### Provided data
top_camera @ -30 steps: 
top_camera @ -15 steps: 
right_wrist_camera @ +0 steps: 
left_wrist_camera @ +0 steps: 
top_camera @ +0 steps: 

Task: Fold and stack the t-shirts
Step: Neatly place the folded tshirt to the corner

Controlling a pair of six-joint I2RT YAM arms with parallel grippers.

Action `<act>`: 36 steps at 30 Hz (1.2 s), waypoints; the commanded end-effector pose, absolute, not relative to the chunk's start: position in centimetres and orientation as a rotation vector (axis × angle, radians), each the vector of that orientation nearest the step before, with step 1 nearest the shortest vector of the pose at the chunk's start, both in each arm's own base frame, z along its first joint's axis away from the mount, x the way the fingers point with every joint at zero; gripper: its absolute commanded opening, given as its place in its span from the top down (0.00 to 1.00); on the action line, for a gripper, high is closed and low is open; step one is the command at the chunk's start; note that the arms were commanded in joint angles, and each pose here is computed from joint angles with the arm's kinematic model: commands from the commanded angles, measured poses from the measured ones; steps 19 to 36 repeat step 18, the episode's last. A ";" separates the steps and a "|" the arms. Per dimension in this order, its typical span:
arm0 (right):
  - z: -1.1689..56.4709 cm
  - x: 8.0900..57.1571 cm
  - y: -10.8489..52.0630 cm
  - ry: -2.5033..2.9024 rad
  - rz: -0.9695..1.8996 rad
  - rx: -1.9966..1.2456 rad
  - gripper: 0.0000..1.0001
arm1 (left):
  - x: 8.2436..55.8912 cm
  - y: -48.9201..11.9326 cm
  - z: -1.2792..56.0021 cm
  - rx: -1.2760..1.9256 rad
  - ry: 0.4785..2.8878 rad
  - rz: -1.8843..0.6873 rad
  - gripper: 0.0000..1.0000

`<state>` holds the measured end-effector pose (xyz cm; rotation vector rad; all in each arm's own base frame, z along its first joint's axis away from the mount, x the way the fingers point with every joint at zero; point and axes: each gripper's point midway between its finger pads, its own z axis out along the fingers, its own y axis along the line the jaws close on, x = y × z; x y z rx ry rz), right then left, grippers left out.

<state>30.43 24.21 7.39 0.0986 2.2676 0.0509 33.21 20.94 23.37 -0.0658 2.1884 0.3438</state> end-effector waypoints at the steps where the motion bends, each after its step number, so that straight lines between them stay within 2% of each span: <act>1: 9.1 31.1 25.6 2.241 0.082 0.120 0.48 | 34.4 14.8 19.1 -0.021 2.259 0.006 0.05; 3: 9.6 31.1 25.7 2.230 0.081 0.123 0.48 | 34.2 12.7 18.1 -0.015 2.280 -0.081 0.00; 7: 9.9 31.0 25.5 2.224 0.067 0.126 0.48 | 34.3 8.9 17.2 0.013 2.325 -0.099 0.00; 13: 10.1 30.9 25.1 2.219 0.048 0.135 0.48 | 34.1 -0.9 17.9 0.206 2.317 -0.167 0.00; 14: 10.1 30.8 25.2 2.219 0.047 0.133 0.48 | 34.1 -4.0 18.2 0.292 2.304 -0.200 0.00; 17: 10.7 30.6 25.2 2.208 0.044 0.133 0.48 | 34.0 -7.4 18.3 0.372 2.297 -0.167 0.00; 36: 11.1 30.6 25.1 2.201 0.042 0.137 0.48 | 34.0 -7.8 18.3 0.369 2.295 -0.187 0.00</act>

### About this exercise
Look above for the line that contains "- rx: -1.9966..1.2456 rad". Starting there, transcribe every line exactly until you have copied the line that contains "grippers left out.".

### Task result
  - rx: -1.9966..1.2456 rad
  - gripper: 0.0000..1.0001
arm1 (left):
  - x: 8.2436..55.8912 cm
  - y: -48.9201..11.9326 cm
  - z: -1.2792..56.0021 cm
  - rx: -1.2760..1.9256 rad
  - ry: 0.4785..2.8878 rad
  - rz: -1.8843..0.6873 rad
  - gripper: 0.0000..1.0000

`<state>` holds the measured end-effector pose (xyz cm; rotation vector rad; all in each arm's own base frame, z along its first joint's axis away from the mount, x the way the fingers point with every joint at zero; point and axes: each gripper's point midway between its finger pads, its own z axis out along the fingers, its own y axis along the line the jaws close on, x = y × z; x y z rx ry rz), right then left, grippers left out.

This answer has been given in full.